Your instructions - Everything from the line containing "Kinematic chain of" through the line containing "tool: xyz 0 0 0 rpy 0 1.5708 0" should be repeated exactly, and nothing else from the data.

The data -
──────
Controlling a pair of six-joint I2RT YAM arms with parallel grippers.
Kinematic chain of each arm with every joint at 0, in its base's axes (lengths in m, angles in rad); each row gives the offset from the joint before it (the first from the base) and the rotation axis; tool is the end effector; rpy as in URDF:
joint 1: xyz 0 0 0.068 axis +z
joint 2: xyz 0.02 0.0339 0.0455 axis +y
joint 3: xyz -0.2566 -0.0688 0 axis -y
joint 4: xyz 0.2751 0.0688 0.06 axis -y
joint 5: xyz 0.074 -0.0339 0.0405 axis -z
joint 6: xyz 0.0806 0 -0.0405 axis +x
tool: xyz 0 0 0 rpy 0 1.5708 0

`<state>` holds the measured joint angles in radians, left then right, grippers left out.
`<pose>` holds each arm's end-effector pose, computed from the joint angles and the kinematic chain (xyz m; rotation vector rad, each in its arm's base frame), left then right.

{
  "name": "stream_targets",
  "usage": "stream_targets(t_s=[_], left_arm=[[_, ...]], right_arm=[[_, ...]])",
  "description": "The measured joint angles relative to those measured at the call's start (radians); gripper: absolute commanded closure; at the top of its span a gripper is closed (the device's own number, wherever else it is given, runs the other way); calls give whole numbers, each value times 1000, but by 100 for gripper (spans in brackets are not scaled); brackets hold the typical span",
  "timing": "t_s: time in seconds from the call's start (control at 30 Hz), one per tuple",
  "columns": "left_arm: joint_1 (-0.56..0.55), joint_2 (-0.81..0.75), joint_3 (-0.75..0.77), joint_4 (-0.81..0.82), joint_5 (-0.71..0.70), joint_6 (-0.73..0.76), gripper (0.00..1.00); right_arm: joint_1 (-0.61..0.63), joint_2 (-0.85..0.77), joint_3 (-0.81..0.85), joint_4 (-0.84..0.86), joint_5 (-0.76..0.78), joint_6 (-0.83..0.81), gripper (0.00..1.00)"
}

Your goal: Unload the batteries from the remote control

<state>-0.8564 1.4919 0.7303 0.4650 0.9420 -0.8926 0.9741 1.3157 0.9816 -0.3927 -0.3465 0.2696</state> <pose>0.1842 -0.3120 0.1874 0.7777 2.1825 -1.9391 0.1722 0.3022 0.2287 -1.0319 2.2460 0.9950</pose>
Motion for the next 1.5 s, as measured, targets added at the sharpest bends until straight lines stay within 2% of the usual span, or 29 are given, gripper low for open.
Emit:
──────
Result below -
Kinematic chain of each arm with every joint at 0, in its base's axes (lengths in m, angles in rad); each row gives the offset from the joint before it (the first from the base) and the rotation axis; tool is the end effector; rpy as in URDF:
joint 1: xyz 0 0 0.068 axis +z
joint 2: xyz 0.02 0.0339 0.0455 axis +y
joint 3: xyz -0.2566 -0.0688 0 axis -y
joint 4: xyz 0.2751 0.0688 0.06 axis -y
joint 5: xyz 0.074 -0.0339 0.0405 axis -z
joint 6: xyz 0.0806 0 -0.0405 axis +x
tool: xyz 0 0 0 rpy 0 1.5708 0

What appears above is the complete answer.